Introduction Why Docs About

Advanced matching

The problem

When answering to text exo with long texts, formatting or spacing mistakes often cause frequent false negative results. The teacher can try to add more variants to increase the chance to be judged as correct but something combinations of variant choice inside a long text generate a lot of slightly different possibilities. As a student it's very frustrating to have it counted as incorrect so often, it creates a very problematic ambiguity in the feedback.

Let's look at a typical exo where just adding variants would be a nightmare:

## Exo: Array of booleans
Declare a C++ `array` named `values` of 4 boolean values with the first 2 ones at true.
Solution:
- array<bool, 4> values = {true, true};
- array<bool, 4> values = {true, true, false, false};
- array<bool, 4> values = {true, true, false, false};
- array<bool, 4> values = {true,true,false,false};
- array<bool, 4> values{true, true};
- array<bool, 4> values{true, true, false, false};
- array<bool, 4> values{true, true, false, false};
- std::array<bool, 4> values{true, true, false, false};
...

We could continue to double the number of variants with std:: prefix, with or without the ending comma, ... The problem is that all spaces here are optional, the code will compile without them so it should not be wrong. At worse when the student types a double space somewhere instead of a single one, and well you guessed it, that's another false positive case sadly...

So the real solution to verify this particular solution is regular expression (regex) ! It obviously requires some practice to know how to use them, but I assume all teachers in IT know how to use them or can learn them easily.

So, the regex that supports a very broad range of solution is:

(std::)?array<bool, *4> *values *=? *{true, *true(, *false){0,2}};

If you are not familiar with regex:

  • * matches 0 to n times the last char/group (this is used here to support 0, 1 or more spaces)
  • ? matches 0 to 1 time the last char/group (the group std:: inside the parentheses is optional, same for the =)
  • {0,2} matches 0 to 2 times the last char/group (the 3 possibilities are matched :{true, true}, {true, true, false} and {true, true, false, false})

To use regexes in Delibay transcripts, the smart and easy way of doing it to wrap it with slashes (/regexhere/) like it is regularly written, to indicate this is not normal text. Then we could use them everywhere, under Solution:, under the cell solution in a table, mixed with a text, ... anywhere where raw solution text can be written. TODO: add examples with /regegx/ in multiple places TODO: talk about regex engine and flags TODO: edge case with /* comment */ that is NOT a regex ! TODO: !!! what about the non regex solution shown as solution ? could we extract it from the regex ?

Filters system

The concept of filters is another strategy to go beyond regex limitations or regex writing complexity. Basically, **a filter is a way to transform the student's answer before comparing it to the solution. In the precedent examples, extra spaces could be removed before we try to check it. "Removing extra spaces" could be a filter with some parameters.
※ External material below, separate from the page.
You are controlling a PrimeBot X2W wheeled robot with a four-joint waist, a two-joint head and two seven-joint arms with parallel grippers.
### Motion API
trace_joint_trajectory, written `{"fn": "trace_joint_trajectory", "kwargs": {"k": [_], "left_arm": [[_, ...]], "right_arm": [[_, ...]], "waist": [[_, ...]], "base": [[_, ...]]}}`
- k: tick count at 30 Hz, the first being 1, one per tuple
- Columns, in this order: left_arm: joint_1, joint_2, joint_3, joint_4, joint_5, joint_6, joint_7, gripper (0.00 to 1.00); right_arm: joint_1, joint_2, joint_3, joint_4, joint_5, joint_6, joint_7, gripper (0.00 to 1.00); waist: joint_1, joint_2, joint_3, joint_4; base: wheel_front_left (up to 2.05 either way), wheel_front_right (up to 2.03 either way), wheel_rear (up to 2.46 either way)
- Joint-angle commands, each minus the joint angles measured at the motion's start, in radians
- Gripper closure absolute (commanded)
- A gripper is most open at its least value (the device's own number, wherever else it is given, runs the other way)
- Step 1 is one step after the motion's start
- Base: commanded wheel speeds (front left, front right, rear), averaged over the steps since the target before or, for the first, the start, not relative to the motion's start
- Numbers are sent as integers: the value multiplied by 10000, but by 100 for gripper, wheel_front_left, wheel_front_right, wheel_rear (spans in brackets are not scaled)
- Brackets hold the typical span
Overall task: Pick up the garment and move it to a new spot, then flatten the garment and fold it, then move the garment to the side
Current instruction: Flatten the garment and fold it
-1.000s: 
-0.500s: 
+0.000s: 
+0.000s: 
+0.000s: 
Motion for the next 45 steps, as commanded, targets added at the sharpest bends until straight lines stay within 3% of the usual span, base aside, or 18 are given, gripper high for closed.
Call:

Let's define a few filters, what they do and how to use them:

Name Description Usage Use case
Remover Remove all chars given in a list [rm:*] [rm: ]: Remove all spaces of [ 4, 5, 6 , 1] before checking it against [4,5,6,1]
Sort Sort the list created by given separators [sort:*] [sort: ]: Make sure that 1 5 3 2 contains all elements of the list 1 2 3 5
(it split the string by in an array of substrings and sort it)
Lowercase Transform to lowercase [lower] [lower]: Make sure Latex, LATEX or latex are judged as correct against the solution latex. The solution does not need to be in lowercase.
Uppercase Transform to uppercase [upper] [upper]: Save usage than [lower]
??

As these filters concern how to transform the solution, we add them just after the Solution: prefix.

  • TODO: is there other important filters or changes to remover and sort ?
  • TODO: does filters have an apply order ?
  • TODO: does value trimming is applied before filters ?
  • TODO: does the solution is passed through filters ? is there a check to catch tricky errors like [rm: ] with solution containing a space: "hey there"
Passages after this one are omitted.